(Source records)

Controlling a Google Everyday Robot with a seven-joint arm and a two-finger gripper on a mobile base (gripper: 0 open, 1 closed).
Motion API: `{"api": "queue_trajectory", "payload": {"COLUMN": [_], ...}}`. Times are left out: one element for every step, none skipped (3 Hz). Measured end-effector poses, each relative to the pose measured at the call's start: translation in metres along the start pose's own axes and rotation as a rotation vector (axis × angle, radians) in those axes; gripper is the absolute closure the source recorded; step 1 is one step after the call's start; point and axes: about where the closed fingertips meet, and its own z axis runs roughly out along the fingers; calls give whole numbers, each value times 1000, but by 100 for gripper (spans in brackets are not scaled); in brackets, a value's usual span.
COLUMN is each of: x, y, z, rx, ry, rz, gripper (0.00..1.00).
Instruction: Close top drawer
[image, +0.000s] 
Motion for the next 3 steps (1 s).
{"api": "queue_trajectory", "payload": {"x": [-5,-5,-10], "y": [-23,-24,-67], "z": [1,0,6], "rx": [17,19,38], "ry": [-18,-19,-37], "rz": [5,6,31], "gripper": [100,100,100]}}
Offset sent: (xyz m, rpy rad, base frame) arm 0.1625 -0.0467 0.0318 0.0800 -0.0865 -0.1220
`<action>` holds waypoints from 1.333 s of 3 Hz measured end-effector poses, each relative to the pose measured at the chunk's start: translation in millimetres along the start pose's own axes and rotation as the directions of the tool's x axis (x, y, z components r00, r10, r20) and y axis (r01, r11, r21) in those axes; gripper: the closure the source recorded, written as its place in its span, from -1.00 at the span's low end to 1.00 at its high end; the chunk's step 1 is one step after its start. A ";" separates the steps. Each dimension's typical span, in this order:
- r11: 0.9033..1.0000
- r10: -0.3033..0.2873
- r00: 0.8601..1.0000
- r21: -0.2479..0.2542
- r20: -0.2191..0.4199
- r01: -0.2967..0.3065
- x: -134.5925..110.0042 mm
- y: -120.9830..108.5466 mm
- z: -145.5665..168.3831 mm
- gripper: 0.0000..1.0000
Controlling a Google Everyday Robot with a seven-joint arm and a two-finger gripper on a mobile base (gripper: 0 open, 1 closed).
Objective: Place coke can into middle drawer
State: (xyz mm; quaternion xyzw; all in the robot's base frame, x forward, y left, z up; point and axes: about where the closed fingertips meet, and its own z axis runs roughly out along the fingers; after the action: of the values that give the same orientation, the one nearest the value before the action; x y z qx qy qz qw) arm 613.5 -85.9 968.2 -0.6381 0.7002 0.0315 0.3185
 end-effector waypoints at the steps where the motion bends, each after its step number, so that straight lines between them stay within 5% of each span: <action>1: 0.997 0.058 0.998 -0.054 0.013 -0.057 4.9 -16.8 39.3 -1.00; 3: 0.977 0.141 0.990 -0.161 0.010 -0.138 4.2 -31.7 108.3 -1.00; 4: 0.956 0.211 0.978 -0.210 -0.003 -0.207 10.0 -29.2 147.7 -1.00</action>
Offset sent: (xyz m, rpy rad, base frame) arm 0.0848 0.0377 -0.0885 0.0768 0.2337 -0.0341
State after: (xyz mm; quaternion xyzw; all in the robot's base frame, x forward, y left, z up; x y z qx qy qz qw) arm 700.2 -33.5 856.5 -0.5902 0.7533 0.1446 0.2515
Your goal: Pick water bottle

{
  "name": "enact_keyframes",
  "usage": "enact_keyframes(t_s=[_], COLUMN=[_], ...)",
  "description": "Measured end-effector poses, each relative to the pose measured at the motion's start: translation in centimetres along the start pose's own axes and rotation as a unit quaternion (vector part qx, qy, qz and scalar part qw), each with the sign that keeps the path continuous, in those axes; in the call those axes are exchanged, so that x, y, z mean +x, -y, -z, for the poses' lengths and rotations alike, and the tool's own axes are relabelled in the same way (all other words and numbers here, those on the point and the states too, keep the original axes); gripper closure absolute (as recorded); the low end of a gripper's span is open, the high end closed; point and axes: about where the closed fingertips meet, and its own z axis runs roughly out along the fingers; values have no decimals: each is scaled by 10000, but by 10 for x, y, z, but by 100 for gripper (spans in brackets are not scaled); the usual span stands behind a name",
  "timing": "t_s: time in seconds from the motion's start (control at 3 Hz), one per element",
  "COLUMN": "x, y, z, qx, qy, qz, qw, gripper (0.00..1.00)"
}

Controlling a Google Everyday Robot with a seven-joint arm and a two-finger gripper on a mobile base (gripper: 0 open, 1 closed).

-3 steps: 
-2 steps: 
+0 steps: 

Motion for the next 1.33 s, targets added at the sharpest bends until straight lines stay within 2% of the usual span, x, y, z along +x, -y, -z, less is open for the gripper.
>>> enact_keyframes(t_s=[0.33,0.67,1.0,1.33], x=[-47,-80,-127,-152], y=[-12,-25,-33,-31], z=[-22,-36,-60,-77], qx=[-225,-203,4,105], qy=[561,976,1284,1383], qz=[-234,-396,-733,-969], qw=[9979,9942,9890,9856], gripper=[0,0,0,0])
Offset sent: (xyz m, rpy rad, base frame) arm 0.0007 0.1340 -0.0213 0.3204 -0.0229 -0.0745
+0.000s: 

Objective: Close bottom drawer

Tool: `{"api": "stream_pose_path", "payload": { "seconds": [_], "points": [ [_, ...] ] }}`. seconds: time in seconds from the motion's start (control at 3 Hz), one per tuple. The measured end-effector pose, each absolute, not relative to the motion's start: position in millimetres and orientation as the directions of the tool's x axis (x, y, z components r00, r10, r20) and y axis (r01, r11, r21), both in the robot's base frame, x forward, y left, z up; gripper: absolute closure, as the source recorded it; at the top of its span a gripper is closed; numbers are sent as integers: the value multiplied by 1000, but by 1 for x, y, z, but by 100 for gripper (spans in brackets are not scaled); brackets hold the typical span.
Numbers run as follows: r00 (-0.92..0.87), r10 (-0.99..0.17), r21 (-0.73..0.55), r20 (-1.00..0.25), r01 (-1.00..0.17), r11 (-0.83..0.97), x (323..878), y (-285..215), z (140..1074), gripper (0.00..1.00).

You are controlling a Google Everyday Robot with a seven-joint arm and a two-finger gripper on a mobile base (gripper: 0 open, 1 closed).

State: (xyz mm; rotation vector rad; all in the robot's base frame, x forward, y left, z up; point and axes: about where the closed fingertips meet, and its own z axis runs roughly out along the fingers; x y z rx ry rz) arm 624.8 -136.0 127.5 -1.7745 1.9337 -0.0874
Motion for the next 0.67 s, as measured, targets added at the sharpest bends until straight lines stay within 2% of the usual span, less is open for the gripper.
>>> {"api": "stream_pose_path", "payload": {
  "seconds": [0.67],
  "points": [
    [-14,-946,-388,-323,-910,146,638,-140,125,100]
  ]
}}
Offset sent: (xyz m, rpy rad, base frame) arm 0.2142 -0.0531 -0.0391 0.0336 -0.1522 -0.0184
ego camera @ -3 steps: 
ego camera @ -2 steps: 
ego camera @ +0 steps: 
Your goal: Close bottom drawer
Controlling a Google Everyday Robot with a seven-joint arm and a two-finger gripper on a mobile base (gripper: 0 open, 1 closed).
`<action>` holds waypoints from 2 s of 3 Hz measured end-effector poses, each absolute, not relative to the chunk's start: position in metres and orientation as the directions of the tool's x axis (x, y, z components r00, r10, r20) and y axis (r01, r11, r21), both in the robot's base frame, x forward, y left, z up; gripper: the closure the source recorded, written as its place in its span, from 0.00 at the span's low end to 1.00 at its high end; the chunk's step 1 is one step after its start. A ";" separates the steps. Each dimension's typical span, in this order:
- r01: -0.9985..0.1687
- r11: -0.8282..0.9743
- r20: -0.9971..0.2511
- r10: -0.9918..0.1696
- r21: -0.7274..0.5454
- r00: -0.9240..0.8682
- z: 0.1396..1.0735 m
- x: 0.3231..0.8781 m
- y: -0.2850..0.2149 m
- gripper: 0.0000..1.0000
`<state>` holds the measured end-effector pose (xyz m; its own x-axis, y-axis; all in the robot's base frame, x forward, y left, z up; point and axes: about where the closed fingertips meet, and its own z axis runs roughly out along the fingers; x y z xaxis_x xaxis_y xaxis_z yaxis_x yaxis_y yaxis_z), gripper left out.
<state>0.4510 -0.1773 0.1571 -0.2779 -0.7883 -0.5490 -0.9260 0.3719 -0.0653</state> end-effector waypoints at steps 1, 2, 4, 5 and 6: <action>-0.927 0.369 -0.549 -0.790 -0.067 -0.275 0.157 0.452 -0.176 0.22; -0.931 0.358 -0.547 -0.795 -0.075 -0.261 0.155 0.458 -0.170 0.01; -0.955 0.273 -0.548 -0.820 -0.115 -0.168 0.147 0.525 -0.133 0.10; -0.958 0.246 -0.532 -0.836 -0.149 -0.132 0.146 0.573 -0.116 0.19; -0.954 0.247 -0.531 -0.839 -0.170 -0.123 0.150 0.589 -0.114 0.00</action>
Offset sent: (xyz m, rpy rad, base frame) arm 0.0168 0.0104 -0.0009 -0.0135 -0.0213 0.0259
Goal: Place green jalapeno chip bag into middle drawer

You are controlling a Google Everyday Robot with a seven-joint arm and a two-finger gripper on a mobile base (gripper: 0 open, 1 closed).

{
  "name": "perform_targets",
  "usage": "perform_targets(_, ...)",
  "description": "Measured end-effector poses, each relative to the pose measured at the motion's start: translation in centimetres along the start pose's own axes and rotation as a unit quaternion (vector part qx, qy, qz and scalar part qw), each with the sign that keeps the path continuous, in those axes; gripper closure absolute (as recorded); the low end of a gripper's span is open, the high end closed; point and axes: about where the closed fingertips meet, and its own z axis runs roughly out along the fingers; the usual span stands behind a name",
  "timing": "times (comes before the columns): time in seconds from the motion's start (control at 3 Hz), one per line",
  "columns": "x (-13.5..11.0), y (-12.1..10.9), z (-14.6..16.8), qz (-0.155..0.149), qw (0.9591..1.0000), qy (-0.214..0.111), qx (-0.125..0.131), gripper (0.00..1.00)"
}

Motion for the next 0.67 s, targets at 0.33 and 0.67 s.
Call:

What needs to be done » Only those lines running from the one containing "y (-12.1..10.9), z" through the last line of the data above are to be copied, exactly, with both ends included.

Answer below »
  "columns": "x (-13.5..11.0), y (-12.1..10.9), z (-14.6..16.8), qz (-0.155..0.149), qw (0.9591..1.0000), qy (-0.214..0.111), qx (-0.125..0.131), gripper (0.00..1.00)"
}

Motion for the next 0.67 s, targets at 0.33 and 0.67 s.
Call:

No further work remains in this exercise.